Stop at the line containing "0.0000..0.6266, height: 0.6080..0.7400": write out every line from the beginning of the entries up to and including it, minus the pictures.

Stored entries
○ ○ ○ ○ ○ ○ ○

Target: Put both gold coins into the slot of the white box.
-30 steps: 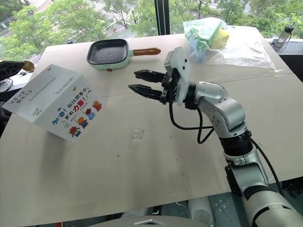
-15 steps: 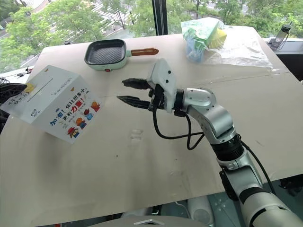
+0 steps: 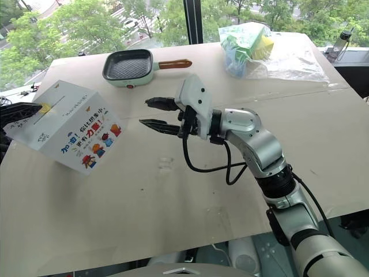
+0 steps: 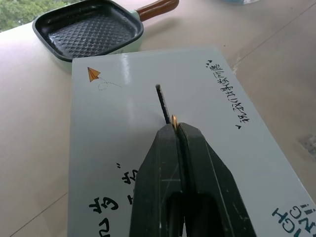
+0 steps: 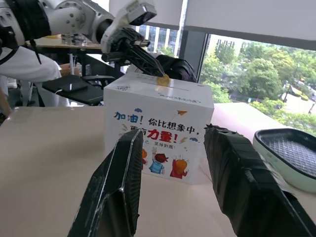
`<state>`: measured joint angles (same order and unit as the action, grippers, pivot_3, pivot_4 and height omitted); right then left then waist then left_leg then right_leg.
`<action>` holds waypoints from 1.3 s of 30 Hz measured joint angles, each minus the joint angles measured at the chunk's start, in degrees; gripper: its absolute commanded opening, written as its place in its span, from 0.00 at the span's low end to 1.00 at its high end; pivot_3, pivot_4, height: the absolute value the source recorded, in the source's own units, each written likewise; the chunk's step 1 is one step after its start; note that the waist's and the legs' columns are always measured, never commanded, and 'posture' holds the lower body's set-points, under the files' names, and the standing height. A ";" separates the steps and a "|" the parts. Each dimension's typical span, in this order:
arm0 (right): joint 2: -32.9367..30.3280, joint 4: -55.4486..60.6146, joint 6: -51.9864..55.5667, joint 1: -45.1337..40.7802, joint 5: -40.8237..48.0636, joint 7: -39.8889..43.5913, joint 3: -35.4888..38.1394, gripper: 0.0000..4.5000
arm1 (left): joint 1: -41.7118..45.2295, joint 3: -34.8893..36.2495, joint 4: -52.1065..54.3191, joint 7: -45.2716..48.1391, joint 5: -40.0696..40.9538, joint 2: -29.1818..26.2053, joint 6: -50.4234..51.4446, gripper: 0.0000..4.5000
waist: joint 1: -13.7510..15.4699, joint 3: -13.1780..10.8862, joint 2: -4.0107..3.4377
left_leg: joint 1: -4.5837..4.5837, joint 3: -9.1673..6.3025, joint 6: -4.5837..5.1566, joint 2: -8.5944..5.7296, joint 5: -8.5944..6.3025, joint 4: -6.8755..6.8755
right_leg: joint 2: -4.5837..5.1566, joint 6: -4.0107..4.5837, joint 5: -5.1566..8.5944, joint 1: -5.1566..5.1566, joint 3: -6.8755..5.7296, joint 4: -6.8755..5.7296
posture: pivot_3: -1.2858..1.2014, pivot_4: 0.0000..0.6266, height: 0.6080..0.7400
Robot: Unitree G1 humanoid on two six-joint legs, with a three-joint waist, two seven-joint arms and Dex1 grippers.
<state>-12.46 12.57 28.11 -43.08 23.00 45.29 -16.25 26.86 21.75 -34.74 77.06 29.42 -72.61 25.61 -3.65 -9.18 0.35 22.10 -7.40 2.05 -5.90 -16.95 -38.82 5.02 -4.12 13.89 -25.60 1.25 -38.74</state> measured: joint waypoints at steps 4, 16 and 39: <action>0.10 0.17 3.95 -0.01 0.64 -2.18 0.89 0.47 | -0.33 0.19 0.06 -0.01 -0.14 0.43 -0.19 0.00 | 0.03 0.00 0.00 | 0.00 0.01 0.00 -0.01 0.00 -0.06 | 0.01 0.00 0.00 0.00 0.01 -0.05 | 0.52 0.24 0.85; 3.32 2.39 11.60 -1.23 4.16 -7.57 3.39 0.49 | -2.47 1.38 1.83 -1.15 -0.32 1.96 2.45 0.12 | 0.04 0.02 -0.01 | -0.02 0.02 0.00 -0.01 0.00 -0.13 | 0.01 0.00 0.00 0.00 0.03 -0.13 | 0.52 0.24 0.85; -13.54 6.56 6.24 21.59 9.95 3.17 14.66 0.49 | -23.17 10.95 61.40 -20.93 17.64 17.38 21.39 0.75 | 0.24 0.10 0.17 | 0.22 -0.15 -0.05 0.03 0.01 -0.22 | 0.03 0.12 -0.09 -0.02 0.08 0.08 | 0.52 0.24 0.85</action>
<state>-25.99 19.13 34.35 -21.49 32.95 48.46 -1.59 3.69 32.70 26.66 56.13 47.06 -55.23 47.00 -3.41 -9.08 0.52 22.32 -7.55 1.99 -5.87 -16.93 -39.04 5.05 -4.00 13.80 -25.62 1.33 -38.65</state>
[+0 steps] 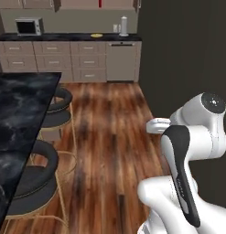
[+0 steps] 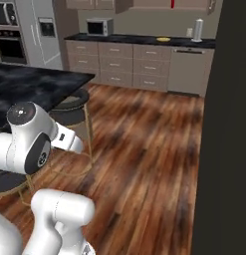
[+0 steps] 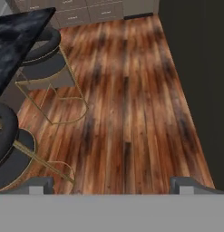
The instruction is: Move the hot dog bun to the plate on the dining table and place the condiment next to that plate. Then navigate to the fridge and take the sausage and place it on the plate as well.
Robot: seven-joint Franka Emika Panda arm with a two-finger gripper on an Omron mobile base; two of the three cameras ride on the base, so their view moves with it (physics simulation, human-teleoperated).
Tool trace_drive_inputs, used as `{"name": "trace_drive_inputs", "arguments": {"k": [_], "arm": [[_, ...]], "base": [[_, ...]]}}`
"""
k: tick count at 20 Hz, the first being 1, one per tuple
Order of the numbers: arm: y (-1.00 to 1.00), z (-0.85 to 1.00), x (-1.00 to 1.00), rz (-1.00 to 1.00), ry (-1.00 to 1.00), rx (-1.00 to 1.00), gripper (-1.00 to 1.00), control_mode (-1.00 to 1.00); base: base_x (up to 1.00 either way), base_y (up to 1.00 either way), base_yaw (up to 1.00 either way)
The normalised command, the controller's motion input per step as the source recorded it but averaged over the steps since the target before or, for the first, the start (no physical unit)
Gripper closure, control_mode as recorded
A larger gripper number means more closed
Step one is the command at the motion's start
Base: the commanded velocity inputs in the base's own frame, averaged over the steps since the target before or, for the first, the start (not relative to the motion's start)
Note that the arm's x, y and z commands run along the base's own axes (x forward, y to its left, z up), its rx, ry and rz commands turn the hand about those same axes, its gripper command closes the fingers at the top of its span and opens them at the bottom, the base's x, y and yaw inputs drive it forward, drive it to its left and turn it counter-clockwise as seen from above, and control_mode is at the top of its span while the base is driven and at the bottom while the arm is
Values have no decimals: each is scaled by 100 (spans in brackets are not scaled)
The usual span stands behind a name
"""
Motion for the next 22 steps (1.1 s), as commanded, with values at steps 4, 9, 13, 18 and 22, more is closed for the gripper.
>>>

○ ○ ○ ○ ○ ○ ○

• **Reply to the task**:
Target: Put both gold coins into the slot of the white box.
-30 steps: 
-15 steps: 
+0 steps: 
+0 steps: 
+0 steps: 
`<state>`: measured joint angles (same order and unit as the action, grippers, pivot_3, pivot_4 and height omitted); right then left then waist then left_leg then right_leg.
`<action>` holds waypoints from 1.3 s of 30 Hz measured joint angles, each minus the joint angles measured at the chunk's start, in degrees; gripper: its absolute commanded opening, written as its place in its span, from 0.00 at the span's low end to 1.00 at its high end; pivot_3, pivot_4, height: the absolute value the source recorded, in the source's own units, each written likewise; the chunk's step 1 is one step after its start; note that the waist's and the legs' columns are always measured, never commanded, and 'posture' holds the lower body's set-points, under the files' names, and the standing height. A ";" separates the steps and a "|" the parts. Each dimension's typical span, in this order:
arm0 (right): joint 2: -32.9367..30.3280, joint 4: -55.4486..60.6146, joint 6: -51.9864..55.5667, joint 1: -45.1337..40.7802, joint 5: -40.8237..48.0636, joint 7: -39.8889..43.5913, joint 3: -35.4888..38.1394, gripper: 0.0000..4.5000
arm1 (left): joint 1: -41.7118..45.2295, joint 3: -34.8893..36.2495, joint 4: -52.1065..54.3191, joint 7: -45.2716..48.1391, joint 5: -40.0696..40.9538, joint 2: -29.1818..26.2053, joint 6: -50.4234..51.4446, gripper: 0.0000..4.5000
waist: joint 1: -13.7510..15.4699, joint 3: -13.1780..10.8862, joint 2: -4.0107..3.4377
left_leg: joint 1: -4.5837..4.5837, joint 3: -9.1673..6.3025, joint 6: -4.5837..5.1566, joint 2: -8.5944..5.7296, joint 5: -8.5944..6.3025, joint 4: -6.8755..6.8755
right_leg: joint 2: -4.5837..5.1566, joint 6: -4.0107..4.5837, joint 5: -5.1566..8.5944, joint 1: -5.1566..5.1566, joint 3: -6.8755..5.7296, joint 4: -6.8755..5.7296
posture: pivot_3: -1.2858..1.2014, pivot_4: 0.0000..0.6266, height: 0.6080..0.7400

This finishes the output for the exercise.